My (very) limited theological reading suggests to me that much of it is speculation, an issue perhaps peculiar to my cast of mind. For example, here is a quote from Hans Van Baltahasar:
"Consider the abysmal problem of the relation between God's Kingdom and earthly power (into the ultimate depths of which probably only Reinhold Schneider has the courage to descend today): whether, for example, a call to arms by the Church, a blessing of weapons, or taking up the sword of this world is an expression of the courage of the Christian faith or, on the contrary, the symptom of an unchristian and faithless anxiety; whether something that can be defended and justified in a hundred ways with penultimate reasons drawn from faith (quite apart from the lessons of Church history - but then what does Church history teach?) will collapse miserably before the throne of judgment of the ultimate reason - because what of course appeared to be God's weapon in the hands of God's warrior against God's enemies is now suddenly exposed as Peter's desperate sword-waving against the high priest's servant, whose side Jesus takes in order to expose such brandishing of weapons for what it was: anxious betrayal."

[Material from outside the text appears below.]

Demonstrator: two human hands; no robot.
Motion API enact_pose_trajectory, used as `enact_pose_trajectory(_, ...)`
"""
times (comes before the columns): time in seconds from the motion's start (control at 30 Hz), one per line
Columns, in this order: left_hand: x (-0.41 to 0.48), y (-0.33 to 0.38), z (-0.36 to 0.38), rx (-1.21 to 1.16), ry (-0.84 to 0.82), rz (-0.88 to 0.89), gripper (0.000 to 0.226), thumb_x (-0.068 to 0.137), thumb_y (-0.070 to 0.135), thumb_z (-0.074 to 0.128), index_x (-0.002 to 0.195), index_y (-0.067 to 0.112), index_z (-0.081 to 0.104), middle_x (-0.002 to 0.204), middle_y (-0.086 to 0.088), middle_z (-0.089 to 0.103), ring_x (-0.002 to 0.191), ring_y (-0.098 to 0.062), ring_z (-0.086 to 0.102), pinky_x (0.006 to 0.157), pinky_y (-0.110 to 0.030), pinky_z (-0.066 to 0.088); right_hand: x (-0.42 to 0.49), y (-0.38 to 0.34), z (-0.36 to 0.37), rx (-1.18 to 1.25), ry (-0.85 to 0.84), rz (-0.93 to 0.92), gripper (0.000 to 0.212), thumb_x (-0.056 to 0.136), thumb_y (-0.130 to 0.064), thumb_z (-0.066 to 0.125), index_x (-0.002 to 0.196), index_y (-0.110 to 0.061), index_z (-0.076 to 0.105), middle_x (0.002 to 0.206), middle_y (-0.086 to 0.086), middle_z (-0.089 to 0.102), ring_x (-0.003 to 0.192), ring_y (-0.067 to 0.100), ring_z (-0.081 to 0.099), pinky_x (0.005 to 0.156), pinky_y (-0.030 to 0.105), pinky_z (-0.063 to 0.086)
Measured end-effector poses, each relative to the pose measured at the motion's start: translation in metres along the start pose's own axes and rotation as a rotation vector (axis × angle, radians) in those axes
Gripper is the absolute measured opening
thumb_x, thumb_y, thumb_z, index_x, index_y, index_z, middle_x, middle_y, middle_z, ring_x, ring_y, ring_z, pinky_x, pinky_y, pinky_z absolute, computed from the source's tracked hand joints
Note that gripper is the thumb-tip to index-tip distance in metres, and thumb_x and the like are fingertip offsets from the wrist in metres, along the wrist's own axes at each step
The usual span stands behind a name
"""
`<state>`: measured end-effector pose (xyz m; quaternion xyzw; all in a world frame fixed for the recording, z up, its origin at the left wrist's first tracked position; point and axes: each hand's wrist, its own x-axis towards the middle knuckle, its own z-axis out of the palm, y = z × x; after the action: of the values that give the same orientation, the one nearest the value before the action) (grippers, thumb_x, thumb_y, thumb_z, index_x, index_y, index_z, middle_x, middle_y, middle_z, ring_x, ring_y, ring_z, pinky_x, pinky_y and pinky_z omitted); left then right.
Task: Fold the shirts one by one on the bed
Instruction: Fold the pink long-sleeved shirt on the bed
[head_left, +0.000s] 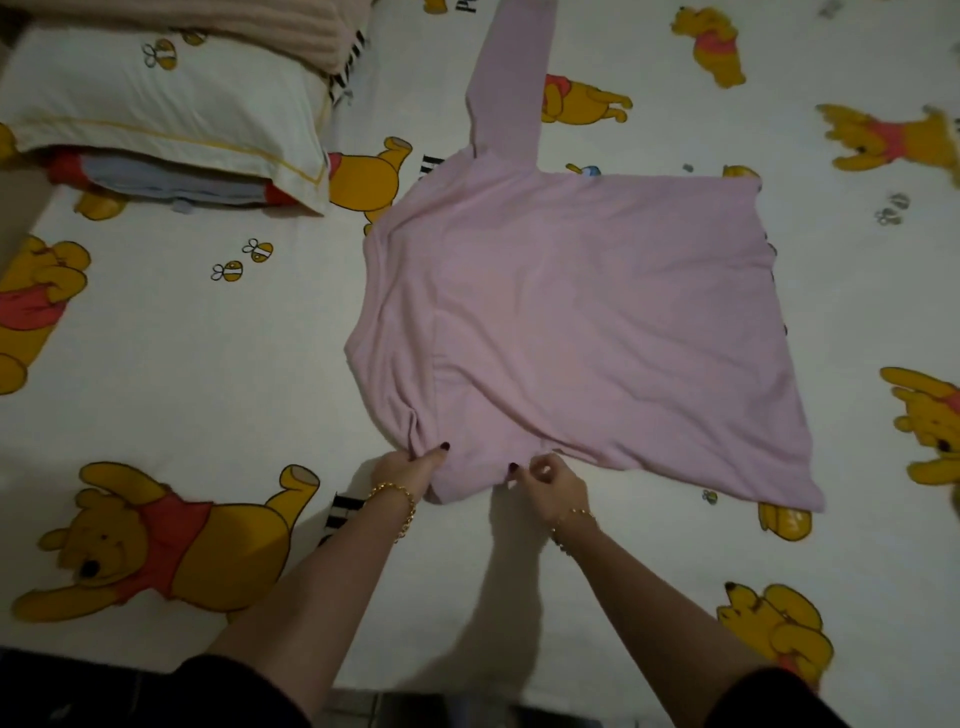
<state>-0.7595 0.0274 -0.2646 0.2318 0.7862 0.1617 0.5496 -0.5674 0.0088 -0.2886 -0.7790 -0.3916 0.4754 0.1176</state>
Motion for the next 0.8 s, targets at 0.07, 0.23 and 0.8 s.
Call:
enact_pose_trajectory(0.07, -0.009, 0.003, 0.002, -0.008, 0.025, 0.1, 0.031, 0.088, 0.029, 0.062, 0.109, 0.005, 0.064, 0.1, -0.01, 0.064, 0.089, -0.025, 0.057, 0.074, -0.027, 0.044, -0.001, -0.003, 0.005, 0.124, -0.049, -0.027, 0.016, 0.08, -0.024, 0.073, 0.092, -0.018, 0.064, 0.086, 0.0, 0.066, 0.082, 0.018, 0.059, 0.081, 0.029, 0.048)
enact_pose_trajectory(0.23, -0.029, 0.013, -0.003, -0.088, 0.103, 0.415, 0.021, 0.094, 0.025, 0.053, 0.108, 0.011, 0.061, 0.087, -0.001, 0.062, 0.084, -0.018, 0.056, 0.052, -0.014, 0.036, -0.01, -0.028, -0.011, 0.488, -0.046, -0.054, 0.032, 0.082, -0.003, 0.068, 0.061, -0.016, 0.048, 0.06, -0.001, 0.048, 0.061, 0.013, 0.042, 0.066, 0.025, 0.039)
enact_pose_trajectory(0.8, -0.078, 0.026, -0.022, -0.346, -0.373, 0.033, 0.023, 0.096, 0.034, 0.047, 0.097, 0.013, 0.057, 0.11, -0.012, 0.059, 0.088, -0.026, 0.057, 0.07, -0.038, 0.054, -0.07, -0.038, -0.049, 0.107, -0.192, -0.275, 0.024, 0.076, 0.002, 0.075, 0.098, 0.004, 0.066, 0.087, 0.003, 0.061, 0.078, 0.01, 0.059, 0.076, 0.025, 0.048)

This was great, I loved reading it, thinking about it, but in the end it fell flat, too speculative. The short answer is that he doesn't know what the connection between God's Kingdom and earthly power should be. And that's fine and I appreciate the honesty, but so much of theological writing is like this - pure speculation on this side of life. Similarly, how many are saved - wither many or few - has been debated ad nauseum with no clearer picture. Theologians have been all over the map, and rightly so since it is only for God to know. These "criticisms" if you can even call it that, may be the by-product of my math-oriented mind, concerned with being able to look in the back of the book for the answer - i.e. that a = (b + c)/ d. But clarity is overrated. Neither Zechariah nor Mary were given much clarity by the angel Gabriel, but one chose the better path.